REQUIRED WORK: Please copy every line of the material exactly.

DATA:
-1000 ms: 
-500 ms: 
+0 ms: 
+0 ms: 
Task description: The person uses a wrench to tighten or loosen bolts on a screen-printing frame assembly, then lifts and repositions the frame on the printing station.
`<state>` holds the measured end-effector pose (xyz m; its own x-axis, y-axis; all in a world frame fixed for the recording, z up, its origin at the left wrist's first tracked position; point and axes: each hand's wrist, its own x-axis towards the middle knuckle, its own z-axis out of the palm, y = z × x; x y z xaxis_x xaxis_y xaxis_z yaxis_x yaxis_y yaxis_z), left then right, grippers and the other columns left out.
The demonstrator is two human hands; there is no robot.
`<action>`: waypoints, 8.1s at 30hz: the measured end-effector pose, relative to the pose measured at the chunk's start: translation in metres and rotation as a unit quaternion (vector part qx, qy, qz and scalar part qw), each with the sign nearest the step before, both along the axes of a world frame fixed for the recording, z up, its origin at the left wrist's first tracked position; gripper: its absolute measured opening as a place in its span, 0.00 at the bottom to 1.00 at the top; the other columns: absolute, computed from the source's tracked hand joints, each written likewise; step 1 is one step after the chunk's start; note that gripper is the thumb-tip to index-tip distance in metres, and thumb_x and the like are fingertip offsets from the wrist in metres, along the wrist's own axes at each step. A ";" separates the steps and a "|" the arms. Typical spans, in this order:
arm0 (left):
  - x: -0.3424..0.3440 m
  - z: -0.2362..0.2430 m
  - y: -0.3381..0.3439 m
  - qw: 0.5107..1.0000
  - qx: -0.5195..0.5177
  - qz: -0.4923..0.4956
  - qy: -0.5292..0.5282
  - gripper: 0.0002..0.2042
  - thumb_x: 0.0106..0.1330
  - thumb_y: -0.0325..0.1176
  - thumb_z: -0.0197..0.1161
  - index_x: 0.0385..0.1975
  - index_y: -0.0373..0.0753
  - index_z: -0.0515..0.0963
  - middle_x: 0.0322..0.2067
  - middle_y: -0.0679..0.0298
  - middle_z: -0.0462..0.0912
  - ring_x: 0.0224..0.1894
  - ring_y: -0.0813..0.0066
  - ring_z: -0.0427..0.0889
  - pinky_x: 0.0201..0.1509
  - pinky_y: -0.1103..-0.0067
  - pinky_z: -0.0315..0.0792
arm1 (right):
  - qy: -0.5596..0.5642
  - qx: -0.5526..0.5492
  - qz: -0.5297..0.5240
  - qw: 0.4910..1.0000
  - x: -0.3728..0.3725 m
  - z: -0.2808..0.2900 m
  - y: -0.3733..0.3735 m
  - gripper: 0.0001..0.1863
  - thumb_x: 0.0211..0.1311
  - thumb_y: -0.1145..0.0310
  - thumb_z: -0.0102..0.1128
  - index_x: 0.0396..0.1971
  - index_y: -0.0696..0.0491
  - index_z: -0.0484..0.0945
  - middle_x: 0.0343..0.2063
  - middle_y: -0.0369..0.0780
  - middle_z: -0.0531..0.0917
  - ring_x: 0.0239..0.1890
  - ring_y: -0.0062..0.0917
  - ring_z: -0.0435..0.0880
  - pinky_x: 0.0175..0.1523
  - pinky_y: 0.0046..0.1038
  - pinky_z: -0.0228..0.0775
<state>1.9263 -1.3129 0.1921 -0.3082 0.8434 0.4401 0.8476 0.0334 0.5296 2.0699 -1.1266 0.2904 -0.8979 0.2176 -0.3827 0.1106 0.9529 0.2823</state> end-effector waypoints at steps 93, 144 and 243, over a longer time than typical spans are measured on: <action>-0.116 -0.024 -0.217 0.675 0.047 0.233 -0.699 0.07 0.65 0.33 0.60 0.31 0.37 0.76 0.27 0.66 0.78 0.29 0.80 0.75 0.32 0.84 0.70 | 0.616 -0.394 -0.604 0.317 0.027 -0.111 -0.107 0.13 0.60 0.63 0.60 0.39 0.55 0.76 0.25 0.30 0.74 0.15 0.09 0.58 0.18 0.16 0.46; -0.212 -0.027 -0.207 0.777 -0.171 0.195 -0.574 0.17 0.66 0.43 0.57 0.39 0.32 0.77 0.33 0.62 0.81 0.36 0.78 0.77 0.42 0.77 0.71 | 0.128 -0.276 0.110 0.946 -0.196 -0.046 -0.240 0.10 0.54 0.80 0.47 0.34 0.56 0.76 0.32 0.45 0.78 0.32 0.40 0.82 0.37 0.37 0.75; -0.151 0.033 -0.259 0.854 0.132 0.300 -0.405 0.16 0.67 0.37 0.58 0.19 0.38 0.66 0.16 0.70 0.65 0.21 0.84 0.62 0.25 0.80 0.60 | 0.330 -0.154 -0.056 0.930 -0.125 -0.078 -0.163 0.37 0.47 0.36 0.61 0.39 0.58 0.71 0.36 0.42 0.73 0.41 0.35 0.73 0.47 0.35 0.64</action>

ANSWER BELOW:
-1000 ms: 
-500 ms: 
+0 ms: 
+0 ms: 
Task description: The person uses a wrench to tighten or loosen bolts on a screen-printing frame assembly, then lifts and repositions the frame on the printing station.
`<state>` holds the measured end-effector pose (xyz m; its own x-axis, y-axis; all in a world frame fixed for the recording, z up, its origin at the left wrist's first tracked position; point and axes: each hand's wrist, its own x-axis towards the middle knuckle, its own z-axis out of the palm, y = z × x; x y z xaxis_x xaxis_y xaxis_z yaxis_x yaxis_y yaxis_z), left then right, grippers and the other columns left out.
The demonstrator is two human hands; there is no robot.
`<action>`: waypoints, 8.1s at 30hz: the measured end-effector pose, relative to the pose measured at the chunk's start: translation in metres and rotation as a unit quaternion (vector part qx, qy, qz and scalar part qw), each with the sign nearest the step before, both along the axes of a world frame fixed for the recording, z up, its origin at the left wrist's first tracked position; gripper: its absolute measured opening as a place in its span, 0.00 at the bottom to 1.00 at the top; the other columns: absolute, computed from the source's tracked hand joints, each written likewise; step 1 is one step after the chunk's start; note that gripper is the thumb-tip to index-tip distance in metres, and thumb_x and the like are fingertip offsets from the wrist in metres, along the wrist's own axes at each step. A ";" separates the steps and a "|" the arms. Typical spans, in this order:
arm0 (left):
  - x: -0.3424..0.3440 m
  - z: -0.2362..0.2430 m
  - y: -0.3381..0.3439 m
  - qw: 0.5107..1.0000
  - qx: -0.5195..0.5177
  - qz: -0.4923..0.4956
  - qy: -0.5292..0.5282
  - gripper: 0.0002..0.2042
  - thumb_x: 0.0106..0.1330
  - thumb_y: -0.0325..0.1176
  - thumb_z: -0.0197..0.1161
  - index_x: 0.0385..0.1975
  - index_y: -0.0373..0.0753
  - index_z: -0.0515..0.0963
  - middle_x: 0.0322..0.2067
  - middle_y: -0.0679..0.0298
  - middle_z: -0.0462..0.0912
  - ring_x: 0.0224..0.1894
  - ring_y: -0.0813..0.0066
  - ring_z: -0.0427..0.0889
  - pinky_x: 0.0201..0.1509
  - pinky_y: -0.1103..-0.0067
  - pinky_z: -0.0315..0.0792
arm1 (right):
  - qy: -0.5596..0.5642
  - qx: -0.5526..0.5492
  - qz: -0.5297..0.5240
  - qw: 0.4910..1.0000
  - x: -0.3728..0.3725 m
  - z: -0.2808..0.2900 m
  - y: -0.3733..0.3735 m
  - gripper: 0.0001..0.1863
  - thumb_x: 0.0211..0.1311
  - thumb_y: -0.1145..0.0310
  - thumb_z: -0.0102..0.1128
  - index_x: 0.0396..0.1971
  - index_y: -0.0696..0.0491
  - index_z: -0.0484..0.0945
  - middle_x: 0.0343..0.2063
  - middle_y: -0.0369..0.0780
  - middle_z: -0.0531..0.0917
  - ring_x: 0.0239..0.1890
  - ring_y: -0.0062..0.0917
  - ring_z: -0.0435..0.0880
  - pinky_x: 0.0175..0.1523
  - pinky_y: 0.0046..0.1038
  - pinky_z: -0.0228..0.0775
<state>1.9263 -1.3129 0.1921 -0.3082 0.8434 0.4401 0.8476 0.0334 0.5296 2.0699 -1.1266 0.2904 -0.8979 0.2176 -0.3827 0.1106 0.9529 0.2823</state> end-effector waypoints at steps 93, 144 and 243, over a longer time than typical spans are measured on: <action>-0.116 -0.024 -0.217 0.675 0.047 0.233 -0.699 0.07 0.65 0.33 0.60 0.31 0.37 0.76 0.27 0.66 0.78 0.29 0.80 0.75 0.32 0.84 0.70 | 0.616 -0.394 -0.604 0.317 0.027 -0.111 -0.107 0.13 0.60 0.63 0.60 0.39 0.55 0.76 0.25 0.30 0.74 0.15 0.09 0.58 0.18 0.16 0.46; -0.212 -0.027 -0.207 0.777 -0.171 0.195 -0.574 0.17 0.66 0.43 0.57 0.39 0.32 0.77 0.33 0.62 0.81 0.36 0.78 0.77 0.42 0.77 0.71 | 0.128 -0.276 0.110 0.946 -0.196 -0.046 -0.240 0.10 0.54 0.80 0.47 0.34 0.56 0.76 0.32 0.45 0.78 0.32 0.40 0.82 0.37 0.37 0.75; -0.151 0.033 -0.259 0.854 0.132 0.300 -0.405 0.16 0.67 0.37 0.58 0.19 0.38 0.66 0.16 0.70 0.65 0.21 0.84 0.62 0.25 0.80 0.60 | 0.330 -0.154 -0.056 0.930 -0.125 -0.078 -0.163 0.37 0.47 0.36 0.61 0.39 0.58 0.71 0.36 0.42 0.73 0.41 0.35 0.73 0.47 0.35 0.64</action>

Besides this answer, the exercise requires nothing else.